73% of AI startups are just prompt engineering
Article Credibility and Methodology
- Many commenters doubt the piece’s core claim (e.g., “73%”) and even whether the investigation happened as described.
- Main objection: the author only appears able to see frontend network traffic (via DevTools / Playwright), not calls from a startup’s backend to OpenAI/Anthropic/etc., so the numbers look extrapolated or invented.
- People question how the author could infer internal RAG architectures, Redis usage, or backend latency patterns, and note that only a minority of companies are naive enough to expose API keys in frontend code.
- Several call the article “LLM slop,” note the writing style and missing LinkedIn profile, and flag it as likely AI-generated or otherwise untrustworthy, especially given the paywall/PII prompt and lack of released code or data.
Wrappers, Moats, and Platform Risk
- Broad agreement that many “AI startups” are thin wrappers or workflows around commodity LLM APIs—analogized to CRUD apps, DB connectors, or 90s HTML startups.
- Core concern: no defensible moat if the main value is a prompt on a third‑party model; hyperscalers can replicate features and undercut them.
- Others argue this layering is how software always works: almost everyone builds on someone else’s “kingdom” (LLMs, clouds, GPUs, fabs).
Prompt Engineering: How Trivial Is It?
- One camp: prompt engineering isn’t “engineering” but trial-and-error copywriting/SEO; calling it engineering inflates its importance.
- Another camp: serious systems require substantial scaffolding—data selection and ETL, RAG, hybrid search, rerankers, eval pipelines, moderation, tool usage, and constant tuning—taking weeks of focused work even on open models.

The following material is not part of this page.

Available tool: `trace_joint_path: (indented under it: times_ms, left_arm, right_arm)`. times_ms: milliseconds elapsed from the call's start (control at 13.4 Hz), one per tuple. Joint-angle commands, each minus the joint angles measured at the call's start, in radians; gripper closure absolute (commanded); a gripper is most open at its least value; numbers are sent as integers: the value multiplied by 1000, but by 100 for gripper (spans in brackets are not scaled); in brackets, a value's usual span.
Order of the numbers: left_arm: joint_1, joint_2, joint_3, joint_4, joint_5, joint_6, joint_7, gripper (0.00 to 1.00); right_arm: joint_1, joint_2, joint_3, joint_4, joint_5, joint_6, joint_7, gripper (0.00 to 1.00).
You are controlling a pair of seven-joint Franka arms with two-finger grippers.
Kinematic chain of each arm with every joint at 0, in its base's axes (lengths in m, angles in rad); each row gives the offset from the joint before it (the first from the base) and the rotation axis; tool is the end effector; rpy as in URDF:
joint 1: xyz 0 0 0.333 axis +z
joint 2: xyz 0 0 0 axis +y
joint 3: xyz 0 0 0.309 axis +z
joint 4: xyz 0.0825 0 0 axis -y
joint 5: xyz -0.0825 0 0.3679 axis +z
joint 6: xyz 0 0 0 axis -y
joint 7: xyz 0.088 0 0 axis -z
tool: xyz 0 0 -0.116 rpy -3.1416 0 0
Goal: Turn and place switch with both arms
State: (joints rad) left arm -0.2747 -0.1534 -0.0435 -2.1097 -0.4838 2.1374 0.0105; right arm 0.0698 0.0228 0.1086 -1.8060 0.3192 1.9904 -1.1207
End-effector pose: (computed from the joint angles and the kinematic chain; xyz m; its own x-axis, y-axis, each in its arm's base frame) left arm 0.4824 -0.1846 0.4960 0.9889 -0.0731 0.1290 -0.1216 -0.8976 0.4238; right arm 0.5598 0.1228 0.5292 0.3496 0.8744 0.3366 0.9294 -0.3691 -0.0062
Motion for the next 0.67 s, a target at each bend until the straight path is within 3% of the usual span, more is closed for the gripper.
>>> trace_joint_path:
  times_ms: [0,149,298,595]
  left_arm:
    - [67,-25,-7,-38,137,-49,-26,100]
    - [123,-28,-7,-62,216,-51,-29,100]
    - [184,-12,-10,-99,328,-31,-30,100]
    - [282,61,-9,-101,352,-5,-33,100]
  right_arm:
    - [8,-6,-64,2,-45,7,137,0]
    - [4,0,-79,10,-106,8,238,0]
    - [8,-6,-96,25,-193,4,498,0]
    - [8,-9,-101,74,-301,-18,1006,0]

- Debate over “prompt is code” vs “prompt is specification”; some see future directions where prompts act as reliably executable specs, others call this a pipe dream given natural language ambiguity.
Models, Specialization, and Lifecycle
- Many say it’s rational to start with GPT/Claude/etc. to prove demand, then move to smaller, specialized models for cost and control.
- Counterpoint: fine‑tuning on today’s open models risks being stranded when new base models arrive; the value may lie more in data, workflows, and evals than custom weights.
- Discussion on specialized vs general models: parallels drawn to CPUs vs GPUs/microcontrollers; expectation that complex products will mix a general model with task-specific ones.
Economics, Bubble, and VC Behavior
- Some see a bubble specifically in wrapper startups: unprofitable infra, token‑price exposure, dependence on someone else’s unprofitable models, and “smash‑and‑grab” strategies.
- Others argue the real bubble is further down the stack (massive data centers, fabs, power), not in relatively cheap startups.
- Commenters note VCs may fund many shallow “ecosystem” products to manufacture traction for flagship model providers.
Product Value and “Real” AI Applications
- Frustration that most “AI apps” are just chat boxes bolted onto existing UIs, with little automation or workflow redesign.
- Some argue LLMs are best used as development accelerators, not as core, non‑deterministic components in production workflows, except in carefully chosen niches.
- Several note that for many users, even basic prompt expertise is scarce, so simple wrappers can still deliver practical value despite their fragility.
What Counts as an AI Company?
- Disagreement over whether wrappers “deserve” to call themselves AI companies.
- One view: if the core value is outsourced to a foundation model, presenting as deep‑tech AI is misleading.
- Opposing view: using higher‑level abstractions is normal; just as most firms don’t build databases or browsers, “doing AI” can legitimately mean assembling models, data, and UX into something users pay for.